Hello,
The following question come up regarding ‘Character Encoding’ error on FlatFileReader component.
As far as i see, if its encounter with ‘character encoding’ problem, its stops.
Example error message:
‘Error when parsing record #22746 field XYZ
Character decoding error occurred. Set correct charset. Current charset is windows-1257’
I know, charset need to be okay. But in real life, sometimes not okay…
Question 1.) Its stops even it set to ‘Controlled mode’ (and not sent to the ‘error’ port)
Even its stop when the ‘Data policy’ for FlatFileReader set to ‘Controlled’, it’s not send out to the ‘Error’ port.
But may some case its can be good to pass thru, to know the ‘rows’, where problem detected.
Its any way to pass thru this rows on Error port (in ‘Controlled mode’) ?
Question 2.) If i set the FlatFilereader ‘Data Policy’ to ‘Lenient’ (in this char encoding case) - What happen?
But what happen exactly?
As i see, all the rows ‘pass thru’, and its try to do charset decoding anyhow (‘forced’)
I’m right?
Note: the help not provide too much info regarding lenient mode: (‘Lenient.
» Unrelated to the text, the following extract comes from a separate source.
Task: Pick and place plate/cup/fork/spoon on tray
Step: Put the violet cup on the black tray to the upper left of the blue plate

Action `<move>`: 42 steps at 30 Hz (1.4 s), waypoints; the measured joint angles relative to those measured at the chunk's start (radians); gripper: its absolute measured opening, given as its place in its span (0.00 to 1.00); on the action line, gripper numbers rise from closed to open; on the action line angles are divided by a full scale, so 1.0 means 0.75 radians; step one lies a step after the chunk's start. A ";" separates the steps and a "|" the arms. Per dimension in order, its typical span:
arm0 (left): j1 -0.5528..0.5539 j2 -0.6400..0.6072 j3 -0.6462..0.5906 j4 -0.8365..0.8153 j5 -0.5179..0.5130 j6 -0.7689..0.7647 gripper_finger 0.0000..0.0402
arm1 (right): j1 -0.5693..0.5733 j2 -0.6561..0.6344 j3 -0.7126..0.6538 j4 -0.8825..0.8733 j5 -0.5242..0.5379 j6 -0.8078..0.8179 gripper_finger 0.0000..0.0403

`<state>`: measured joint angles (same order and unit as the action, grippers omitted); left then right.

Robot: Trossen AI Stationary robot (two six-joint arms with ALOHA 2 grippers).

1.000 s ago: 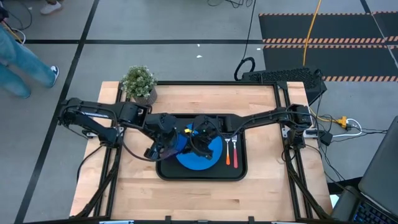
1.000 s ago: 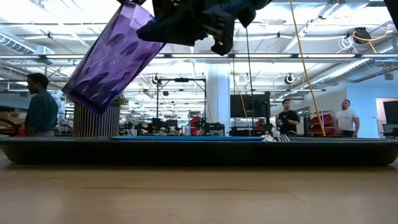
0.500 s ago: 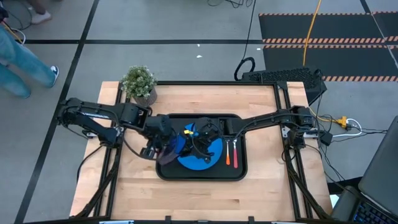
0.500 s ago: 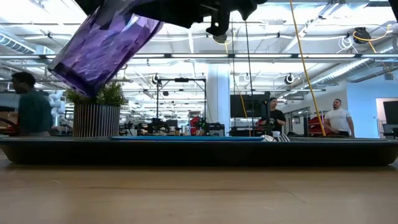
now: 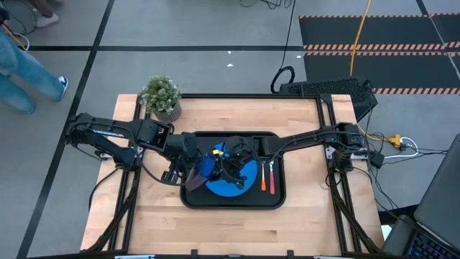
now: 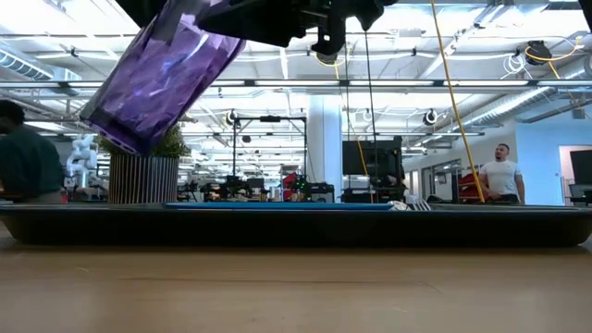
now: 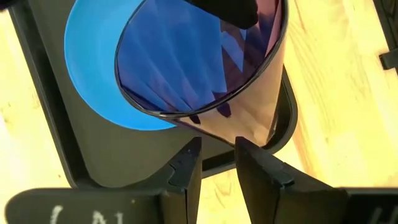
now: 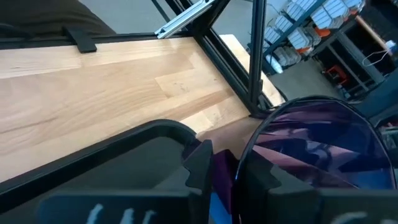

This data policy means that incorrect records are only skipped and data parsing continues.’) …
For example, in ‘char encoding problem’ case its definitely not skip the record (but may it’s good in this case)…
Thanks, Andrase,
Hello Andrase,
I do agree that the behavior of the system is not correct. Therefore, I have logged a new ticket into our JIRA describing this bug that you reported. Our development team will review and address this issue in a future release of CloverDX. Thank you for pointing this to our attention.
Kind regards,
I like to add a note:
I think is good (and in real life is very-very helpfull !!!) to have a ‘forced’ checkbox feature for char decoding
(work with booth in ‘Controlled’/Lenient’ cases).
The main reason for that:
Usually the problematic cases is limited to a few field only (usually just one field), and not happen all the times (usually less than 1-2% of all the rows) => And mostly other fields are just okay.
Example fields:
‘Price’:Ok;‘Color’:Okay;‘Size’:Okay;‘Name of item’:Okay;‘Short Description of item’:Okay;
‘Long description of the item’:Wrong decoding.
Is better to load all the rows, all the fields (even with wrong encoding), as the other fields is just okay.
‘Long description of the item’ may have strange characters… => less problem, ‘description’ field is just description, life goes on… => as important fields (like ‘price’;‘color’;‘size’) just okay.
And with additional one FlatFileReader (in not ‘Forced’ mode) we can also provide log to customer where is problems (and they can fix it in ‘post-process’ manually, whatever).
Andrase,
Hi Andrase,
thank you for the provided suggestion. I will pass this forward to our development team to consider.
Best,